■ ACTION ITEM
Look for "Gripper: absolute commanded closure" in the records below, then copy that line and every line after it, exactly and with nothing added.

--- START ---

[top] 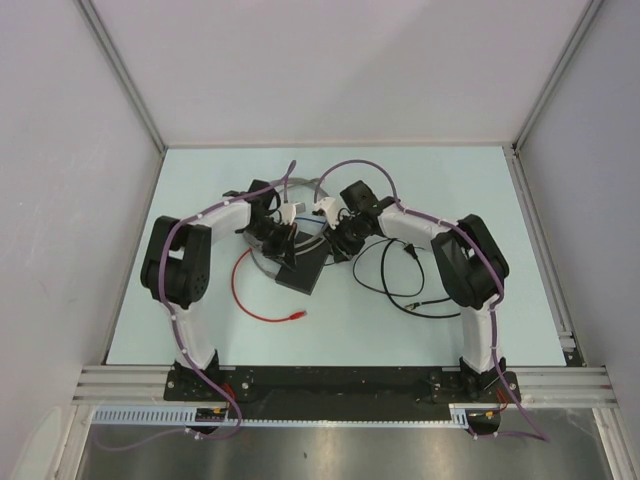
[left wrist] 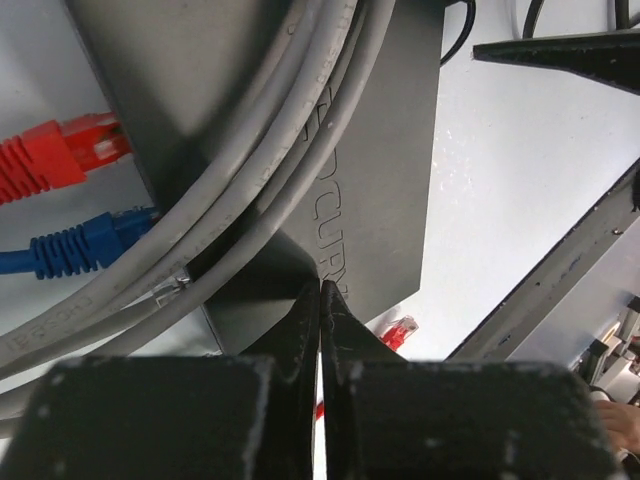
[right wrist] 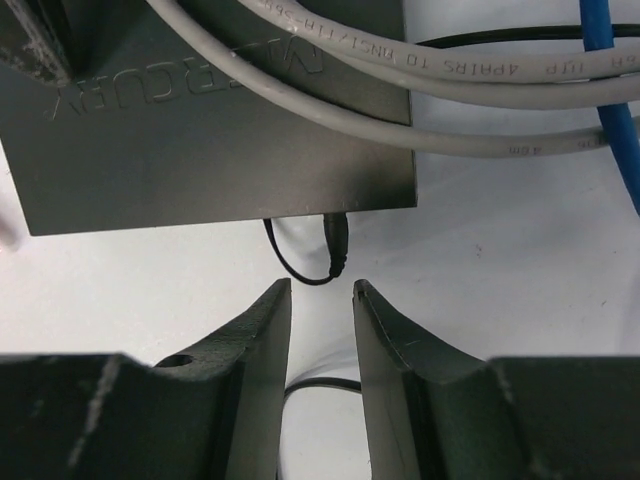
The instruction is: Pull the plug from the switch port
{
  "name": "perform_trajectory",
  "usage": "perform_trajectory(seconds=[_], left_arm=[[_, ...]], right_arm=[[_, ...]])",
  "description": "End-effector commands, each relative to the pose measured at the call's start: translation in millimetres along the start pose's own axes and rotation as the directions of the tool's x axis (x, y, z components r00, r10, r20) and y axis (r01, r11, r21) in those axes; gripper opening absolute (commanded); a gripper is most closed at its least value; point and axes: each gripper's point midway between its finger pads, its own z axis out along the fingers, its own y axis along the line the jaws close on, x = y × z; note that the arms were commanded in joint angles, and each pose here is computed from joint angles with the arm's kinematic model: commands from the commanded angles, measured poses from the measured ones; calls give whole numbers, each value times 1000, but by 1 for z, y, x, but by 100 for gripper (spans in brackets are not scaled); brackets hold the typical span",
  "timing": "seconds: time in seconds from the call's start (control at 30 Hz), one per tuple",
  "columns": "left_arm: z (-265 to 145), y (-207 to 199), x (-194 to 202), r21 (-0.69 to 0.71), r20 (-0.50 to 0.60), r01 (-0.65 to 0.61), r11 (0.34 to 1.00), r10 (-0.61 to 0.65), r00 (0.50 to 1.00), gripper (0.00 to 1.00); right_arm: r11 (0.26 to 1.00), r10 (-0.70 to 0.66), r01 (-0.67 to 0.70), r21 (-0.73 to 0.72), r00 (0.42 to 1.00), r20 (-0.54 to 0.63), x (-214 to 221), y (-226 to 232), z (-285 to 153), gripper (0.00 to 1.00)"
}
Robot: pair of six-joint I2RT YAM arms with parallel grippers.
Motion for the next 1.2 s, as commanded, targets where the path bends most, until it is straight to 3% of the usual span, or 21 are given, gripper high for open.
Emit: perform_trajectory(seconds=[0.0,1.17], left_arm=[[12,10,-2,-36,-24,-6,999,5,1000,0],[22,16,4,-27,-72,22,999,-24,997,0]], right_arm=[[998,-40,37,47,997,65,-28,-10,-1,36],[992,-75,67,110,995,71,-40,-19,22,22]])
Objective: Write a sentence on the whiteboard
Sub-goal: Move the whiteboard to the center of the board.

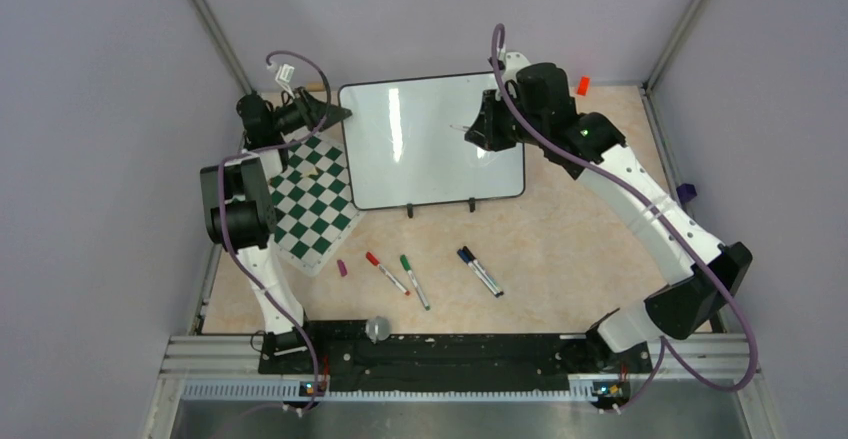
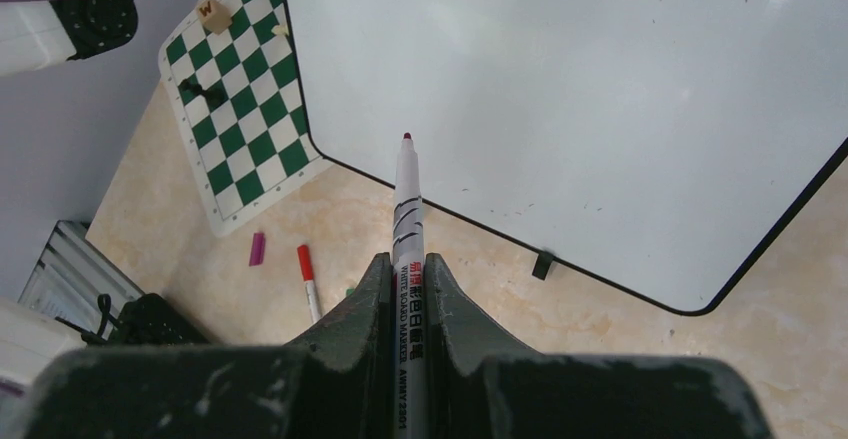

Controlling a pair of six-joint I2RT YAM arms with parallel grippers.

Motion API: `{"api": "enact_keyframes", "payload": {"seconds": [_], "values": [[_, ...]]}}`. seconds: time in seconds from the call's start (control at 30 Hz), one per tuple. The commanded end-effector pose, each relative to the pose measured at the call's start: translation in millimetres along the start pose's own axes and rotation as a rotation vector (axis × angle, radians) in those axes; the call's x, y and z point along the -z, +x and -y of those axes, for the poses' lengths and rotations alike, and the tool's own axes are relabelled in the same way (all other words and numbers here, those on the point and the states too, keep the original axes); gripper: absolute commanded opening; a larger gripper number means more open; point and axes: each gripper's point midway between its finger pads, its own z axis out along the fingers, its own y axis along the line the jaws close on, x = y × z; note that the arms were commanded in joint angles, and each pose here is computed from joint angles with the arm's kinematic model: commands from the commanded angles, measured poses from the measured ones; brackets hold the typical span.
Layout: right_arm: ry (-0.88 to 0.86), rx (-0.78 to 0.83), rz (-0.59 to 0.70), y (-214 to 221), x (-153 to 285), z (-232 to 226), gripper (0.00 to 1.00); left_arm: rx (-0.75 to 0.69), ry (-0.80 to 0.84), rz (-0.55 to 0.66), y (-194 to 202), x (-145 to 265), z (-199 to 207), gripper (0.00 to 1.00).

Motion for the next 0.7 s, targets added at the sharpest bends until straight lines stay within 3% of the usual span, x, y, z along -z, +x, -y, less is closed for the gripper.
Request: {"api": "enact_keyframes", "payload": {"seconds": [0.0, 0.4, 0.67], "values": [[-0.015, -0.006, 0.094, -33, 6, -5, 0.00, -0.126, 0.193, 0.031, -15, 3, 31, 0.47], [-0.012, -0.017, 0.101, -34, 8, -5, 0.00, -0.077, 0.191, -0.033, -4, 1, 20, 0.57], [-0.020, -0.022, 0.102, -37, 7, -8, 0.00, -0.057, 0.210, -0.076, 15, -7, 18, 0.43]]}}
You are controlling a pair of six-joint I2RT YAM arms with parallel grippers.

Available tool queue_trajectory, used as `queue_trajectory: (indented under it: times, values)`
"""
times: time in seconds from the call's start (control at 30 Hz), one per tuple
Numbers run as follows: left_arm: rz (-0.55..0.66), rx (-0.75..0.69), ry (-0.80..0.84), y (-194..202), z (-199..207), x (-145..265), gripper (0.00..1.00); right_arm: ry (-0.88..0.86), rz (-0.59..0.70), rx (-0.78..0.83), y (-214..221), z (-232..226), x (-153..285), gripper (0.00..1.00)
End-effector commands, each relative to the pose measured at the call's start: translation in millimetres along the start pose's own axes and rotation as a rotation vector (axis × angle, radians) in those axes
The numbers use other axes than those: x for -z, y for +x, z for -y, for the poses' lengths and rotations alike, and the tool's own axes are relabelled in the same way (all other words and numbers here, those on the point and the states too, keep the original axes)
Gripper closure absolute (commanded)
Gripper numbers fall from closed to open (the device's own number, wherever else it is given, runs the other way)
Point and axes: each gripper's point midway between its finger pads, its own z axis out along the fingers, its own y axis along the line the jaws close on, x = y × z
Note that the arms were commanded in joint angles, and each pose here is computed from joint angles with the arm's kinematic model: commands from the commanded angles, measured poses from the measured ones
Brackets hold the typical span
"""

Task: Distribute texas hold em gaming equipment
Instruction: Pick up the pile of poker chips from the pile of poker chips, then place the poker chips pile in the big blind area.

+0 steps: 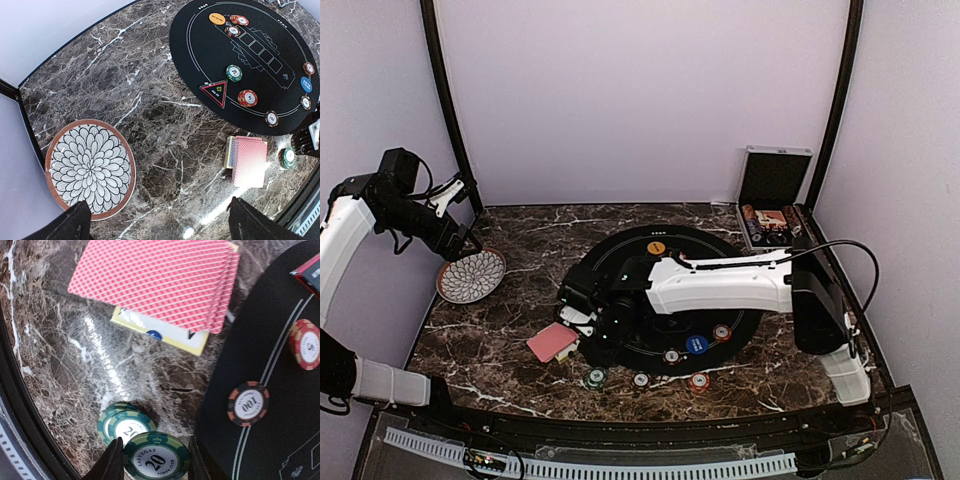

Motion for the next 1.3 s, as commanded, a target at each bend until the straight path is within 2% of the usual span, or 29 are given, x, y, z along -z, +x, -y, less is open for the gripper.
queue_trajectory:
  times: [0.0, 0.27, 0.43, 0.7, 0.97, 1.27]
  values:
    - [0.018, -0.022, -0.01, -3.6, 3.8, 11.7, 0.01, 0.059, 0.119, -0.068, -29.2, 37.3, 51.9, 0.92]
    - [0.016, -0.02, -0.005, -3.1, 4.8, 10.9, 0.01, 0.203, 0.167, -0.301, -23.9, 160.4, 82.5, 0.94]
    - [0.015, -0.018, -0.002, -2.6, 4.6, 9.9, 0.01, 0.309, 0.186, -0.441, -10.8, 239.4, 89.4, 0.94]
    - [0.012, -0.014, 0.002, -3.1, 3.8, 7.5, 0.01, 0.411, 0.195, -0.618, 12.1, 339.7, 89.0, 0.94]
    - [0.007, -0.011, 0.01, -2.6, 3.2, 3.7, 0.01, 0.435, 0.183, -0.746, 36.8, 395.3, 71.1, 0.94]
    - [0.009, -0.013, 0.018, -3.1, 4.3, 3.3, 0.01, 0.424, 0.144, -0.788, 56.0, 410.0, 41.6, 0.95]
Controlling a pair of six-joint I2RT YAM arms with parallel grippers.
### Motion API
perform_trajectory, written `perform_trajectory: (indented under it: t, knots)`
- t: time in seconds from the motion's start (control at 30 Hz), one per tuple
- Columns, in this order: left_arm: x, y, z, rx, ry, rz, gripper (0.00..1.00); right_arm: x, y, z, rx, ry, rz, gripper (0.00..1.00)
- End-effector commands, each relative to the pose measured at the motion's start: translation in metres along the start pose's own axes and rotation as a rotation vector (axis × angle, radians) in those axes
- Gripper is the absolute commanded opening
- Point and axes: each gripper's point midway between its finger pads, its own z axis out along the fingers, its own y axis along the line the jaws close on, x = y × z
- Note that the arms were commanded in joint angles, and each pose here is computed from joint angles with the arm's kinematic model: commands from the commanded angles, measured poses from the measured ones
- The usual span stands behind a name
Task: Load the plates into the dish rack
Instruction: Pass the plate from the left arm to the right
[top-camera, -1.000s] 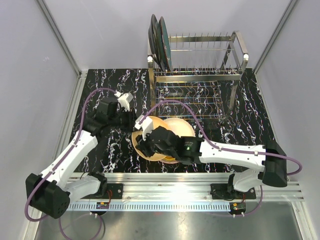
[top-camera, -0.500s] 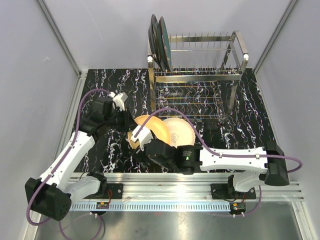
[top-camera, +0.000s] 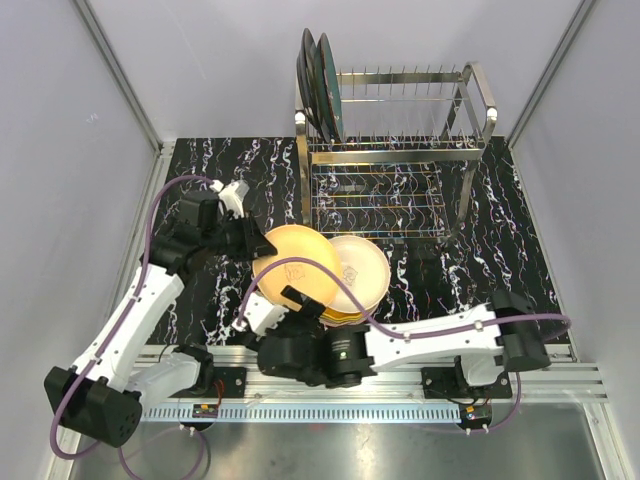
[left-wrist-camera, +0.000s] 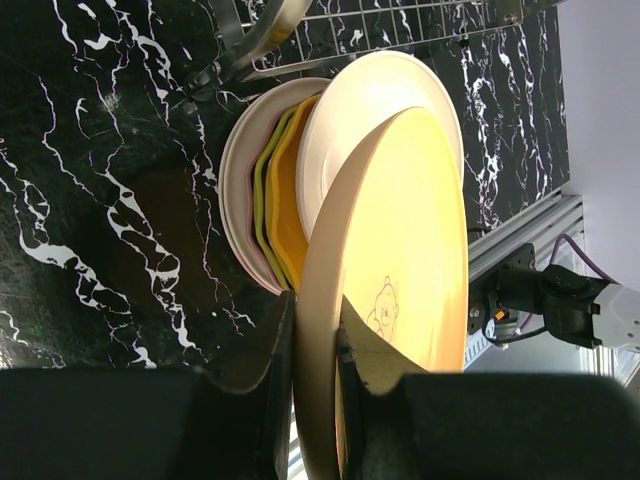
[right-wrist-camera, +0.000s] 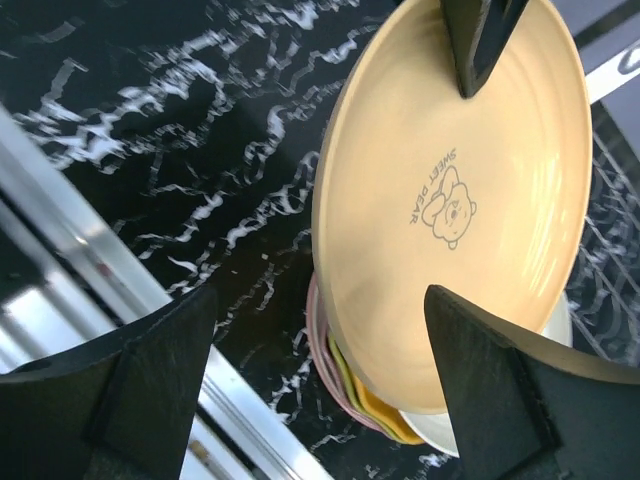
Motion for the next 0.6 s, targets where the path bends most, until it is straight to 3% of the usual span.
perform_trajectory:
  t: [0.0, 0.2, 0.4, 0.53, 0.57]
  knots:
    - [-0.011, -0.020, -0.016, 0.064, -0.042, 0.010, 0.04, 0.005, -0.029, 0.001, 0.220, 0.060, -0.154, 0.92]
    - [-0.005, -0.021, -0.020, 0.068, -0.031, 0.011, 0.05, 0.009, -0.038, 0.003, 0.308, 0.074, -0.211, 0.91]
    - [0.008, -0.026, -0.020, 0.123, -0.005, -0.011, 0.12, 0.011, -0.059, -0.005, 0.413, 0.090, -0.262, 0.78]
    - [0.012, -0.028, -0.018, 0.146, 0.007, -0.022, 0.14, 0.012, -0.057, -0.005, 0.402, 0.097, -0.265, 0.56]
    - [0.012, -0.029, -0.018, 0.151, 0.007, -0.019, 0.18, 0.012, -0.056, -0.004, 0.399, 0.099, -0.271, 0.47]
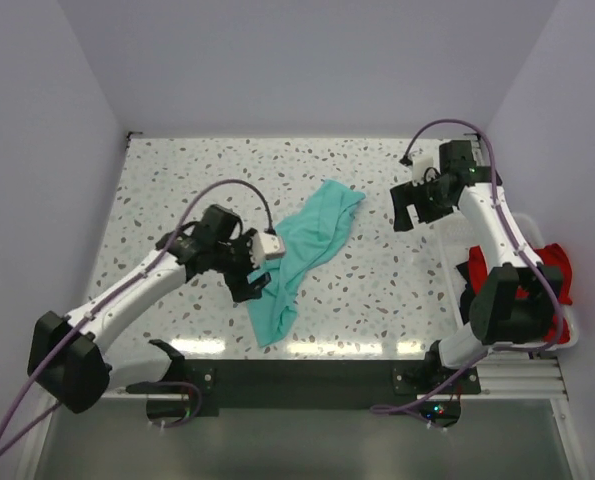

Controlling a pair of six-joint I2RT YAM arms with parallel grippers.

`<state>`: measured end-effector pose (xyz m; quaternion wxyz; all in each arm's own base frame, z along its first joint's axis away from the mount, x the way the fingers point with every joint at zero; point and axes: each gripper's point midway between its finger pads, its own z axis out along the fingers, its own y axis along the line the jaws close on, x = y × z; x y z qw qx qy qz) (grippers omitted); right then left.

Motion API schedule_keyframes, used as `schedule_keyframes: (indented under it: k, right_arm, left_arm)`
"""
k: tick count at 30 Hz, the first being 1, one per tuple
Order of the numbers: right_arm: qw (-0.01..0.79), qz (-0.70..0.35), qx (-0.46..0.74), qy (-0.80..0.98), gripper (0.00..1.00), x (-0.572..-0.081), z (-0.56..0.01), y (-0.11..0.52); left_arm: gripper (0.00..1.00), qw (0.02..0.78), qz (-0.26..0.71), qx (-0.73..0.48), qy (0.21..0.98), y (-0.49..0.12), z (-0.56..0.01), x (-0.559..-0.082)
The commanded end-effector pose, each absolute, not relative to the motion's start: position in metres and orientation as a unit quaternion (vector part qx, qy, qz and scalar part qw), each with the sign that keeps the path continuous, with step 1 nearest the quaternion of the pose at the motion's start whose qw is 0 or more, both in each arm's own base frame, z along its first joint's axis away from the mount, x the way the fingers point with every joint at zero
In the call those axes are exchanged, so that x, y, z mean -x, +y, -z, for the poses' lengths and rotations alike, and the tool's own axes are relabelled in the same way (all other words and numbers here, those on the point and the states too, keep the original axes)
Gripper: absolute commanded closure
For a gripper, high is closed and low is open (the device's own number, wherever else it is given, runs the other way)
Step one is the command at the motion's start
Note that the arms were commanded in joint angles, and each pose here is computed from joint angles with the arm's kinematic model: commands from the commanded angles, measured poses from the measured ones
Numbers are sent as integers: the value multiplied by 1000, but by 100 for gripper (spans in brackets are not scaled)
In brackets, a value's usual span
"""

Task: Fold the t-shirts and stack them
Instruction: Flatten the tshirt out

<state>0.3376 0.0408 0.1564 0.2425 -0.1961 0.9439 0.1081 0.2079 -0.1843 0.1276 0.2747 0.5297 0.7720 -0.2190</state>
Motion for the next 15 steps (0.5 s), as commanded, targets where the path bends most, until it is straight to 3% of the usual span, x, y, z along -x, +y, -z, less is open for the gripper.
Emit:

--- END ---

■ ANSWER FOR THIS EXERCISE
Gripper: absolute commanded closure
For a gripper, high is closed and low is open (the device's own number, wherever else it is given, runs the other way)
Step one is the command at the motion's start
Note that the arms were commanded in joint angles, and each pose here is computed from joint angles with the arm's kinematic model: commands from the commanded angles, measured poses from the measured ones
Numbers are sent as integers: the value multiplied by 1000, but by 100 for gripper (spans in brackets are not scaled)
In brackets, a value's usual span
"""

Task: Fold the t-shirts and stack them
Instruction: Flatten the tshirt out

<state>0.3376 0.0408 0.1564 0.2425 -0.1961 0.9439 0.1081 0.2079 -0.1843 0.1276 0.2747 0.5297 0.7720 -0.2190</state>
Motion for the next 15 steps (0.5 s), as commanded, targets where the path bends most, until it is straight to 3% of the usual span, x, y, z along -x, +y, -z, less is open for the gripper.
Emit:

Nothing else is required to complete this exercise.